Plus Nye has one sly trick up her sleeve, and that's the letter S. If you read the poem aloud to yourself, you might find yourself hissing a bit more than usual, kind of like that cat in line 5. When he wakes up, we bet he'll be hissing up a storm at those pesky birds. And you'll be hissing up a storm, too. The repetition of the word famous with its S at the end is enough to begin with. But then there are all those other S sounds, too: "silence" (2), "said so" (4), "sleeping […] fence" (5), and "birdhouse" (6).

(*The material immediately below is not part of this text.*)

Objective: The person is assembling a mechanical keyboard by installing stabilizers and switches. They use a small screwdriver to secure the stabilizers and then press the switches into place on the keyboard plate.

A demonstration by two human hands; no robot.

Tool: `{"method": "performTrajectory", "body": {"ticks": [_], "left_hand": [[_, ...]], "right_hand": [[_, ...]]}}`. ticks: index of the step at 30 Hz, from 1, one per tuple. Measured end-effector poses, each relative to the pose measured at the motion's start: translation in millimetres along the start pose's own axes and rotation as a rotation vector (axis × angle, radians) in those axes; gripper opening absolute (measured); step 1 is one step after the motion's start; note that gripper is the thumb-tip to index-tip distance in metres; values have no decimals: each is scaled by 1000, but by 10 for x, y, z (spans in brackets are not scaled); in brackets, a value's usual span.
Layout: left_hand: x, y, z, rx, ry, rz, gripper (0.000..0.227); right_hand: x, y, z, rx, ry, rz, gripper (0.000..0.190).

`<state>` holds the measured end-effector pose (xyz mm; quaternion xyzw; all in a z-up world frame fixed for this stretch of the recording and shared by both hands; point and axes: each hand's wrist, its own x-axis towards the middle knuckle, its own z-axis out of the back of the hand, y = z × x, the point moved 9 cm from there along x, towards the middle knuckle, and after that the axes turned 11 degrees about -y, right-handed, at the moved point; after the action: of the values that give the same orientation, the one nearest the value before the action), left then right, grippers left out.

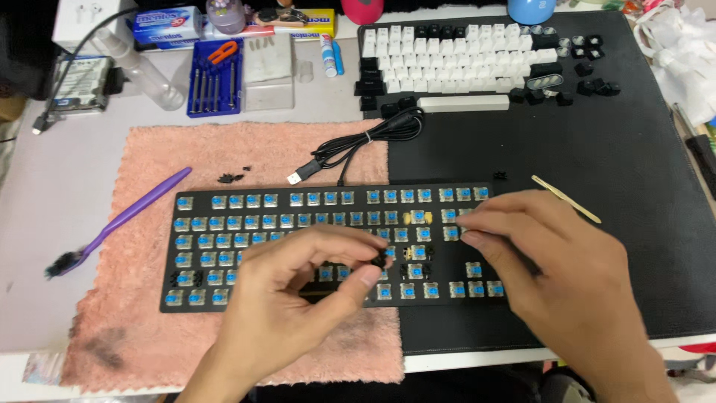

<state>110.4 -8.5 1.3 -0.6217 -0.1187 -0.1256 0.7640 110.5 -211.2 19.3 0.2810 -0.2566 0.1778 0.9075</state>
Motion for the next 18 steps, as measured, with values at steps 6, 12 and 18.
{"method": "performTrajectory", "body": {"ticks": [6,12,18], "left_hand": [[27,34,30,75,-33,-34,8],[56,95,63,170,-79,-5,10],[111,46,-28,209,-25,-137,14]], "right_hand": [[-125,-945,162,-250,206,-330,10],[-459,-1330,106,-183,197,-383,21],[-588,-1380,74,-197,215,-394,7]]}}
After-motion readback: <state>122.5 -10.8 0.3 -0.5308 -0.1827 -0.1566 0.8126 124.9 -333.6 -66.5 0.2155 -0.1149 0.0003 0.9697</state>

And that's just the beginning. The rest of the poem is seeping S's, too. So what do we call this trick, and what's its effect? Luckily, poetry has a term for everything, and the repetition of S sounds is no exception. We call it sibilance, and when it's used in a poem, it often helps slow the poem down. All those S sounds in "Famous" cause us to linger over the sounds, which conveniently gives us time to ponder all of the speaker's deep thoughts.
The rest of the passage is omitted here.